If the line loading exceeds 1, the corresponding line is congested and redispatch optimization is triggered.

Redispatch of Power Plants#

Once congestion is detected, ASSUME optimizes redispatch actions to relieve overloaded lines. In the redispatch formulation, cleared EOM generator dispatch is represented directly on the generator side. The cleared generator schedule is assigned through generators_t.p_set for linear power-flow analysis and is also reflected in the generator bounds using p_min_pu = p_max_pu. This ensures that the pre-redispatch dispatch is treated as fixed while redispatch flexibility is represented separately through additional upward and downward redispatch generators.

Steps for Redispatch#

  1. Fixing cleared EOM generator dispatch

The cleared EOM dispatch of each generator is fixed using two complementary representations. First, generators_t.p_set is used for the linear power-flow calculation. Second, the same dispatch is converted into per-unit values and assigned as equal lower and upper bounds:

p_set_pu = cleared_dispatch / p_nom
generators_t.p_min_pu = p_set_pu
generators_t.p_max_pu = p_set_pu

This prevents the base generator dispatch from being freely changed during redispatch optimization.

  1. Representing upward redispatch

Upward redispatch is modeled through additional generator components with positive sign. The available upward redispatch capacity is limited by the difference between the availability-adjusted maximum power and the cleared EOM dispatch:

p_max_pu_up = (max_power - gen_p_set) / p_nom

Here, max_power represents the available maximum generation capacity in the respective timestep, gen_p_set is market cleared capacity and p_nom is the nominal power of the generator.

  1. Representing downward redispatch

Downward redispatch is modeled through additional generator components with negative sign.
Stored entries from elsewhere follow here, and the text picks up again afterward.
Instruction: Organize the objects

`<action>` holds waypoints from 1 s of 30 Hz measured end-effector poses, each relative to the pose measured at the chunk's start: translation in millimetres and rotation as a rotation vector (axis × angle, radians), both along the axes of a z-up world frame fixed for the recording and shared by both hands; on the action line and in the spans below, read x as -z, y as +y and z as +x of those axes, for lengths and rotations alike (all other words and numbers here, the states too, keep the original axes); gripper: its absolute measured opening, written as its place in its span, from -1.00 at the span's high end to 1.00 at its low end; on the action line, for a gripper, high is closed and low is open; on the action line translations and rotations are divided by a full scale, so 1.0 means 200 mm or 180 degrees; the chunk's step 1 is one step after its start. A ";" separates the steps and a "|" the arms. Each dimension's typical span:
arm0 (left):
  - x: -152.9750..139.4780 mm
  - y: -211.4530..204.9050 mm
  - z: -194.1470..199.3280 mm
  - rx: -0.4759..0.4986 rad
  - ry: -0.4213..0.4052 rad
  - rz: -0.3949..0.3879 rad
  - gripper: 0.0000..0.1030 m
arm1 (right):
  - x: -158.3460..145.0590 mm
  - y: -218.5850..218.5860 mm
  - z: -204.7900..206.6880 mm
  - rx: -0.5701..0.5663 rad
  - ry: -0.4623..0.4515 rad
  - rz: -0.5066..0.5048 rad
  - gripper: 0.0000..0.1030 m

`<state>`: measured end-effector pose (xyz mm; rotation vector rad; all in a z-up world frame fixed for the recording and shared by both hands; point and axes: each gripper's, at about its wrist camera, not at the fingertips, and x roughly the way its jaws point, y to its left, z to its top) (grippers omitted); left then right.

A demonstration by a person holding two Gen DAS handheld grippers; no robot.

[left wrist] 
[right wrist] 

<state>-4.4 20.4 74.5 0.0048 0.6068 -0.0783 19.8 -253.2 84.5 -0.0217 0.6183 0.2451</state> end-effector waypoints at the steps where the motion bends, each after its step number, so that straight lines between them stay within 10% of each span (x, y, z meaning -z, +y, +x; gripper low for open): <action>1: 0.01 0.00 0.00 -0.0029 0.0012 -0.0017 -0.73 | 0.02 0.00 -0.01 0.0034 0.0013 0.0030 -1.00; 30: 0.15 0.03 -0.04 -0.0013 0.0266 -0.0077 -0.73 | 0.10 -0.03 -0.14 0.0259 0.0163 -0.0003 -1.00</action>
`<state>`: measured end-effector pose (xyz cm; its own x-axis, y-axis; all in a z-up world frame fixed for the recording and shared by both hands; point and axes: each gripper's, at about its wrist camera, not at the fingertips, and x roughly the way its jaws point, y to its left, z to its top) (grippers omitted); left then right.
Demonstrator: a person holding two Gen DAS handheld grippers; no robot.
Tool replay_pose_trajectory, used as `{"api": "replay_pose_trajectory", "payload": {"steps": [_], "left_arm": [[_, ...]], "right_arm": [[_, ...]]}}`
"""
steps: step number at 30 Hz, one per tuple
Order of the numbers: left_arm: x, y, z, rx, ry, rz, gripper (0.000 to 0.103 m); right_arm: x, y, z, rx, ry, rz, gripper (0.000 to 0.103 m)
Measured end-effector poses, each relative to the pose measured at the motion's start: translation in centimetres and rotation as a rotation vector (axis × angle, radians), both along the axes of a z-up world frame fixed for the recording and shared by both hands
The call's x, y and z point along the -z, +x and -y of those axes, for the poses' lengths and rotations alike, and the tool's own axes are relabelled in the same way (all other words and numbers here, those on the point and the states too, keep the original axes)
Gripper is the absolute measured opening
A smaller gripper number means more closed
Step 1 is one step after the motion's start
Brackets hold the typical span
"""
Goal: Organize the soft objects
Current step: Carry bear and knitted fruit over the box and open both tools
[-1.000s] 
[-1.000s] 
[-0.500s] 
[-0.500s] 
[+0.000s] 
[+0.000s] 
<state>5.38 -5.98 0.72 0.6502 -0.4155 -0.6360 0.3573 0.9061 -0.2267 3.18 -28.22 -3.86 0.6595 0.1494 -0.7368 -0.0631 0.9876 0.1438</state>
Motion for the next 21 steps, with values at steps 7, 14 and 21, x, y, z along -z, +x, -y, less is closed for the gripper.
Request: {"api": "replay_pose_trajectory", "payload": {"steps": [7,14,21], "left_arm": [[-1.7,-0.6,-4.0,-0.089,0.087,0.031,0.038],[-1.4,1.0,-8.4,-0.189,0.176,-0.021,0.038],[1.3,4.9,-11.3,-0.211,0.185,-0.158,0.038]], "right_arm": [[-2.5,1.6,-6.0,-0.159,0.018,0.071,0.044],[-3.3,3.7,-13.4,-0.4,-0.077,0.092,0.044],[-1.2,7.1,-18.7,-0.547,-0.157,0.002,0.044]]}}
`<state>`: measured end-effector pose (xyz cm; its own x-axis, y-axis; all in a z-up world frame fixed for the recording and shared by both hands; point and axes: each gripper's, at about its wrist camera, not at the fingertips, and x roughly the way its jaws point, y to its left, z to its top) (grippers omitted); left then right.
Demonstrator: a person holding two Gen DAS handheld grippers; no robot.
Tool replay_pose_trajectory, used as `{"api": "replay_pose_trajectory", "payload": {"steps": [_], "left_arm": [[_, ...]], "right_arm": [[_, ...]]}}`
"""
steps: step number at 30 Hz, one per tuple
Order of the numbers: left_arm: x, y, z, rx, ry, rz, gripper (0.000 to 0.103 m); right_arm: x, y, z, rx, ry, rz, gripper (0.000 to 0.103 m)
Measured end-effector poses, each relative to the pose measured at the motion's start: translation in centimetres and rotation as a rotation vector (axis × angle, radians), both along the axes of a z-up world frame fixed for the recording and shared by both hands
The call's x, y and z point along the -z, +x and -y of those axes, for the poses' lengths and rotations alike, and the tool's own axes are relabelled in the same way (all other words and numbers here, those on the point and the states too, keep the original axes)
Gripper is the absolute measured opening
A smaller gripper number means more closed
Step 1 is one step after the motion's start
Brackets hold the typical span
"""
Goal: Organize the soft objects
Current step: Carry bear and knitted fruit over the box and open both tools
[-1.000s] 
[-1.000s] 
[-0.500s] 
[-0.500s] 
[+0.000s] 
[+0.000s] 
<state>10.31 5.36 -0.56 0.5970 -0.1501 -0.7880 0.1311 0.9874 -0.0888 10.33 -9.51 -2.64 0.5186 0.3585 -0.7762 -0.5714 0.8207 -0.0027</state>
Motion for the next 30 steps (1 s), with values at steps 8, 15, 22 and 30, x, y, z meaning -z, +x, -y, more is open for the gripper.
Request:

The available downward redispatch capacity is limited by the difference between the cleared EOM dispatch and the minimum generation level:

p_max_pu_down = (gen_p_set - min_power) / p_nom

A negative generator sign means that dispatching this component reduces the physical generation of the corresponding unit.

  1. Backup redispatch

Additional upward and downward backup generators are added at each node. These backup units have high marginal costs and ensure that the optimization remains feasible if market-based redispatch bids are insufficient to resolve congestion.

Objective#

The redispatch optimization minimizes the net cost of redispatch actions while satisfying network constraints. Upward redispatch is assigned a positive marginal cost. Downward redispatch is assigned the negative of the submitted redispatch price, because reducing generation avoids the corresponding generation cost.

Therefore, the net redispatch cost is evaluated using signed accepted redispatch volumes multiplied by their accepted prices:

\[C_{redispatch} = \sum_{o \in O} V^{accepted}_{o} \cdot P^{accepted}_{o}\]

where \(V^{accepted}_{o}\) is the signed accepted redispatch volume and \(P^{accepted}_{o}\) is the corresponding accepted redispatch price.

Positive accepted volumes correspond to upward redispatch, while negative accepted volumes correspond to downward redispatch.